### Instructions for the task
Whenever a line below includes the word "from", copy that line.

### Data listing
____________

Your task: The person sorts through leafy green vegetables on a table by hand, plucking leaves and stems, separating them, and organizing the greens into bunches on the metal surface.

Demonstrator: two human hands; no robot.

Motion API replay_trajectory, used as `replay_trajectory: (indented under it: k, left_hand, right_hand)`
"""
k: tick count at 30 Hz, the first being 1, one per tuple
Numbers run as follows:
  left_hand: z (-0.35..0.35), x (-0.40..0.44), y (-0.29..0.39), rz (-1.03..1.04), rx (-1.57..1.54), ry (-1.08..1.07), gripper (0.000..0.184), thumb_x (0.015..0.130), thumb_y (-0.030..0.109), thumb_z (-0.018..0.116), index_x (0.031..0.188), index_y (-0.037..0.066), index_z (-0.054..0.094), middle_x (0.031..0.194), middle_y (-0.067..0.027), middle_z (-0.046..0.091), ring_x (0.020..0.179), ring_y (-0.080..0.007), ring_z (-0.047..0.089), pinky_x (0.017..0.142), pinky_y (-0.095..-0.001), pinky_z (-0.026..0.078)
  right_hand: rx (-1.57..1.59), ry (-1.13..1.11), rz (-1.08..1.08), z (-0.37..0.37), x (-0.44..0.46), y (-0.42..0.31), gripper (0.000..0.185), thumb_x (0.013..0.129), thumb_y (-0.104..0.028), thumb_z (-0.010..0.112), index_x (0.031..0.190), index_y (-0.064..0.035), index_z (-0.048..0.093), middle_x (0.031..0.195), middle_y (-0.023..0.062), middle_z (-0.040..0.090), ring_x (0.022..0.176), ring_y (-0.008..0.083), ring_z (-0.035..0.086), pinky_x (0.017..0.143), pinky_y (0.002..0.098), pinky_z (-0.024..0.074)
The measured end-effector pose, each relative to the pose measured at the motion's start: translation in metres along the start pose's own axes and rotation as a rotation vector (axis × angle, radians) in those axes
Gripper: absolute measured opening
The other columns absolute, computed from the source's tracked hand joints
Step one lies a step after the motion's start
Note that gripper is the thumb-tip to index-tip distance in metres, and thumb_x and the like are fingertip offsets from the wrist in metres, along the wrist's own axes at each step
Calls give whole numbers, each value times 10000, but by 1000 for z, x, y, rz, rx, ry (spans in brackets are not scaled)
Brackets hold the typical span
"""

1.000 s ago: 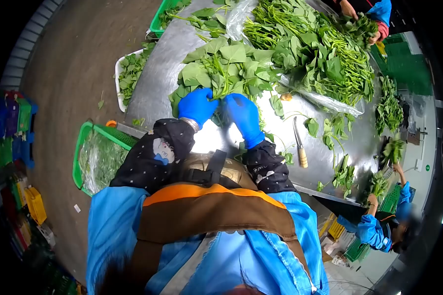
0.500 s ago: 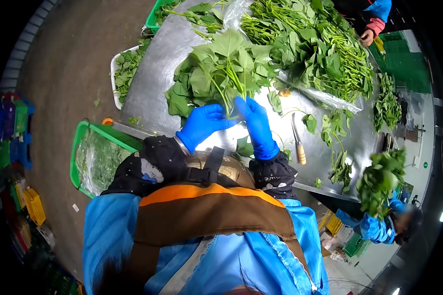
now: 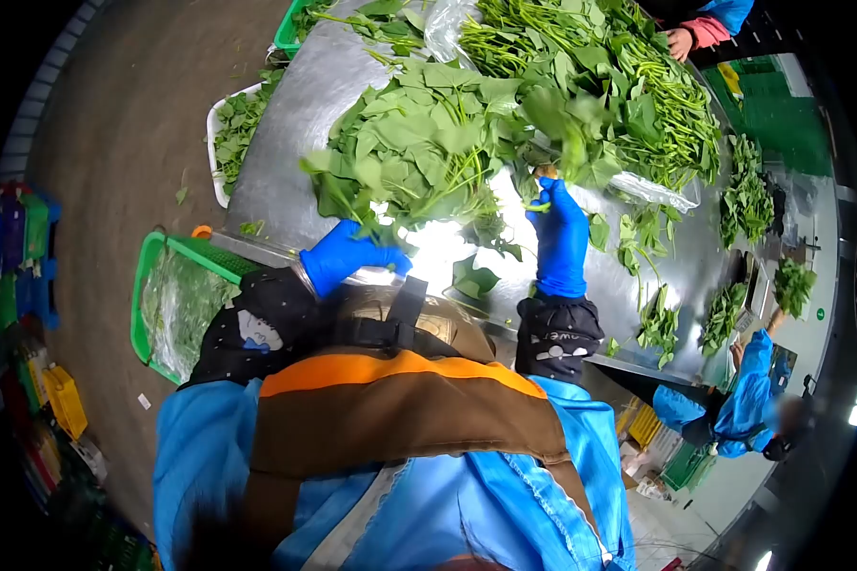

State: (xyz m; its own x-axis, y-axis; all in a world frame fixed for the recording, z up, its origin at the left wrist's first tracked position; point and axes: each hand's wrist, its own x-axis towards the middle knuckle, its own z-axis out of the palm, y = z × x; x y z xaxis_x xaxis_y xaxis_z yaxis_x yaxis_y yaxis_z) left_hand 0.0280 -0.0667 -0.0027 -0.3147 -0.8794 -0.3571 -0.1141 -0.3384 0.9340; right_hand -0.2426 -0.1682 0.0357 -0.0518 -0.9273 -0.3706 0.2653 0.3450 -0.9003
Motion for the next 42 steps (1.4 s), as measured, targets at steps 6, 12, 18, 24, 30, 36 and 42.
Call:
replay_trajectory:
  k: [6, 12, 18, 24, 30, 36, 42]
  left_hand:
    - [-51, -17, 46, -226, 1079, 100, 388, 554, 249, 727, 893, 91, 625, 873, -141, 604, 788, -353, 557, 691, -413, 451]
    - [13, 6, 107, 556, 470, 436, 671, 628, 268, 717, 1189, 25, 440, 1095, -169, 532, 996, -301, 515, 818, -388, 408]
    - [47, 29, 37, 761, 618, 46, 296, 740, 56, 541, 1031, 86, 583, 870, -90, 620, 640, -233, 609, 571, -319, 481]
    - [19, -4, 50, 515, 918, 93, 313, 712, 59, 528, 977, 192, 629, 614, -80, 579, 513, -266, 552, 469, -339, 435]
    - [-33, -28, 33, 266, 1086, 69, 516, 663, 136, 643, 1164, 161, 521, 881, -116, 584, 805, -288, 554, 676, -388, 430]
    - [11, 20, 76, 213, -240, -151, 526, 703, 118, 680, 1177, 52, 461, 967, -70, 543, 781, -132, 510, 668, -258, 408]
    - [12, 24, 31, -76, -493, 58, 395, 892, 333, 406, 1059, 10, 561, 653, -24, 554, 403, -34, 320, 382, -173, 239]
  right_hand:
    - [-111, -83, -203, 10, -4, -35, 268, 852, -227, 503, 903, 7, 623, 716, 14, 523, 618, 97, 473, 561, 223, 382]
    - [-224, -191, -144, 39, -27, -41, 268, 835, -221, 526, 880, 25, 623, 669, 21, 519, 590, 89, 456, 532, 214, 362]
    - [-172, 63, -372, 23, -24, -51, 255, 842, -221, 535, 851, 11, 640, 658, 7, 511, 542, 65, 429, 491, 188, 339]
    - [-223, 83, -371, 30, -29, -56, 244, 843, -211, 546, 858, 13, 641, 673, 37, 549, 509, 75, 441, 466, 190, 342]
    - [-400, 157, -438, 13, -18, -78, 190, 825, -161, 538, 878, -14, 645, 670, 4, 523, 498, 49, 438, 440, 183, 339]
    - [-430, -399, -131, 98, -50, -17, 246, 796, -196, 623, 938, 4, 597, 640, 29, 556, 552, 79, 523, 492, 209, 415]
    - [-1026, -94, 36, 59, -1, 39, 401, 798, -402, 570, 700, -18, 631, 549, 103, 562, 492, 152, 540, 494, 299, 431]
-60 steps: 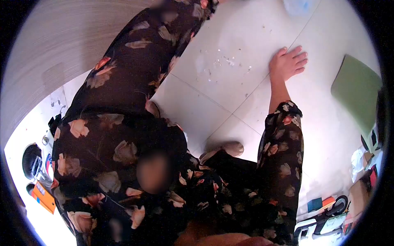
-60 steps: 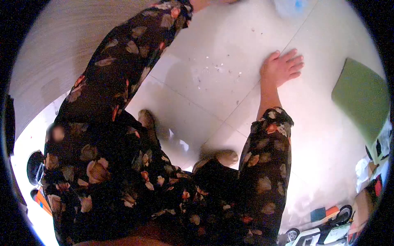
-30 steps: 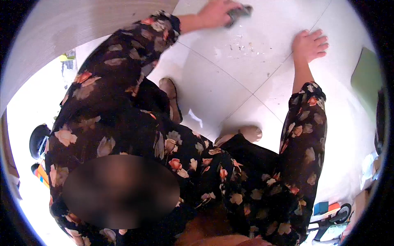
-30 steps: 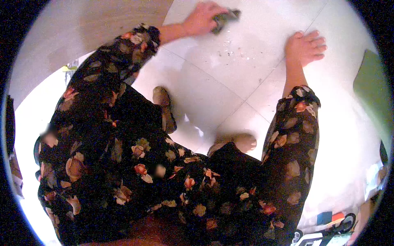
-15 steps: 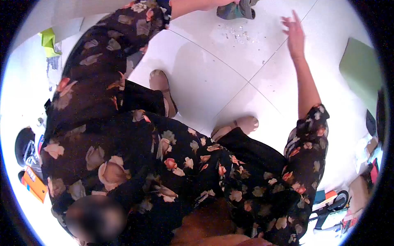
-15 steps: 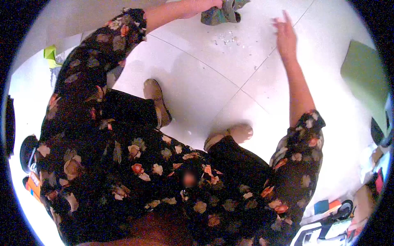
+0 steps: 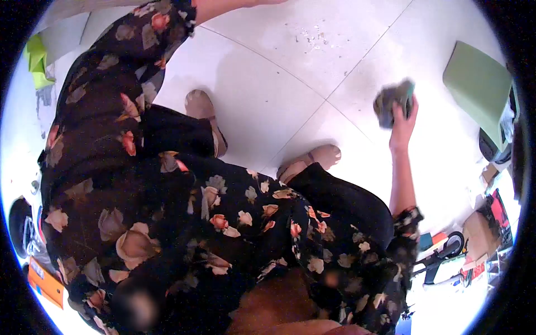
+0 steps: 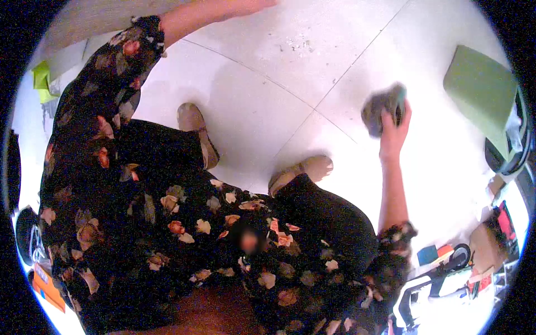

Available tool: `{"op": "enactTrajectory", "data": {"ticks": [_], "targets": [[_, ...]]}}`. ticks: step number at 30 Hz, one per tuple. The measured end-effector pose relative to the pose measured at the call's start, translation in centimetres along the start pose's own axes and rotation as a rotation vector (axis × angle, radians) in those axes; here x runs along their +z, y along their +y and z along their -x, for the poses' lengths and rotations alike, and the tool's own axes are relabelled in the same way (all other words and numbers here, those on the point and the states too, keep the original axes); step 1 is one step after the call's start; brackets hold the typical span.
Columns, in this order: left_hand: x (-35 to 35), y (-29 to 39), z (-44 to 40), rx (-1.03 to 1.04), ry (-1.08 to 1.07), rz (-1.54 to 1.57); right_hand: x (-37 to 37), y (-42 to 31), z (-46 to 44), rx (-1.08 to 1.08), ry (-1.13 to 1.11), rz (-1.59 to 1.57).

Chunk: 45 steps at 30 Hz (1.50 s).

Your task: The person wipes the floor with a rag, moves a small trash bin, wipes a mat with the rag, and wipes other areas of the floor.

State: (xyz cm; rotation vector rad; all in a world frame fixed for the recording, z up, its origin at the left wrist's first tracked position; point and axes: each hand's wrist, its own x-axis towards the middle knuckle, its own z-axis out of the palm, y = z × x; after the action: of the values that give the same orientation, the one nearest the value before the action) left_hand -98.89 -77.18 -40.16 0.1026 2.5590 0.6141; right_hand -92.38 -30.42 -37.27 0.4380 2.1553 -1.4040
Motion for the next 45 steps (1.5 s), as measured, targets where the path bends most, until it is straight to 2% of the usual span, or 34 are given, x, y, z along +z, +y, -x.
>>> {"op": "enactTrajectory", "data": {"ticks": [1, 3, 4, 5, 6, 8, 9, 11, 13, 15, 18, 21, 22, 24, 25, 26, 27, 28, 29, 32, 35, 36, 38, 42, 44, 45], "targets": [[-0.2, -1.0, 1.3, -0.04, -0.039, -0.109, -1.1, 3.8, 1.4, 0.08, 0.067, -0.048], [-3.2, 1.6, 4.4, -0.207, -0.239, -0.234, -2.3, 11.6, 3.3, 0.123, 0.22, 0.098], [-2.5, 0.1, 4.8, -0.21, -0.218, -0.292, -2.1, 14.2, 3.6, 0.317, 0.291, 0.284], [-1.0, -1.6, 5.2, -0.215, -0.198, -0.344, -1.1, 16.8, 2.9, 0.461, 0.457, 0.461], [0.3, -3.0, 5.5, -0.215, -0.187, -0.397, 0.7, 15.1, 3.1, 0.434, 0.504, 0.516], [0.7, -3.0, 6.0, -0.183, -0.19, -0.383, 2.8, 14.1, 1.3, 0.216, 0.527, 0.608], [1.0, -3.1, 6.1, -0.168, -0.191, -0.375, 3.4, 14.8, -0.4, 0.025, 0.501, 0.642], [1.1, -3.1, 5.6, -0.16, -0.172, -0.396, 6.1, 10.7, -3.6, -0.128, 0.405, 0.625], [1.1, -2.9, 5.2, -0.158, -0.176, -0.423, 9.4, 6.3, -5.0, -0.198, 0.389, 0.66], [1.5, -3.0, 4.9, -0.163, -0.202, -0.456, 12.2, 2.0, -6.2, -0.219, 0.273, 0.662], [2.4, -5.5, 5.0, -0.063, -0.183, -0.449, 16.1, -2.4, -6.7, -0.364, 0.1, 0.685], [1.1, -4.5, 4.2, -0.15, -0.339, -0.371, 17.7, -3.9, -7.7, -0.569, -0.065, 0.728], [1.2, -4.9, 4.4, -0.113, -0.314, -0.351, 17.7, -3.7, -8.6, -0.62, -0.169, 0.619], [1.9, -5.9, 5.3, -0.044, -0.263, -0.305, 15.6, -3.8, -9.4, -0.712, -0.163, 0.461], [1.1, -4.7, 5.4, -0.08, -0.303, -0.303, 14.3, -4.0, -9.9, -0.756, -0.161, 0.381], [0.2, -3.4, 5.5, -0.116, -0.343, -0.301, 12.5, -3.9, -11.0, -0.743, -0.073, 0.301], [-0.3, -2.2, 5.5, -0.152, -0.383, -0.298, 10.1, -4.6, -11.2, -0.571, -0.054, 0.266], [-0.2, -1.8, 5.6, -0.158, -0.38, -0.308, 7.8, -3.3, -12.9, -0.492, 0.047, 0.152], [-0.1, -1.4, 5.6, -0.163, -0.378, -0.319, 5.2, -2.7, -14.4, -0.524, 0.176, 0.291], [0.1, -1.2, 5.2, -0.2, -0.398, -0.352, 0.2, 0.7, -20.6, -0.215, 0.399, 0.783], [0.5, -1.7, 6.1, -0.188, -0.398, -0.362, 3.4, 0.9, -21.8, -0.225, 0.41, 0.997], [0.8, -1.9, 6.6, -0.174, -0.392, -0.362, 5.2, 0.3, -21.4, -0.43, 0.351, 1.013], [1.4, -3.0, 6.5, -0.126, -0.348, -0.342, 9.4, -1.6, -19.4, -0.507, 0.316, 0.856], [4.3, -7.8, 5.2, 0.041, -0.201, -0.402, 16.7, -3.9, -15.1, -0.705, 0.151, 0.85], [4.2, -7.3, 4.9, -0.038, -0.262, -0.403, 20.7, -5.6, -11.7, -0.691, -0.001, 0.89], [4.0, -7.1, 4.8, -0.071, -0.292, -0.413, 22.6, -5.0, -10.6, -0.762, -0.005, 0.824]]}}
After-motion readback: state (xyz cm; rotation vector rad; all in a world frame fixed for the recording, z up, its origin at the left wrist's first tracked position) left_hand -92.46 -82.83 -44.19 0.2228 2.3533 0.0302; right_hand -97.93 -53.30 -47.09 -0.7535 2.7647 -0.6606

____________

### Completed exercise
The other columns absolute, computed from the source's tracked hand joints
Note that gripper is the thumb-tip to index-tip distance in metres, and thumb_x and the like are fingertip offsets from the wrist in metres, along the wrist's own axes at each step

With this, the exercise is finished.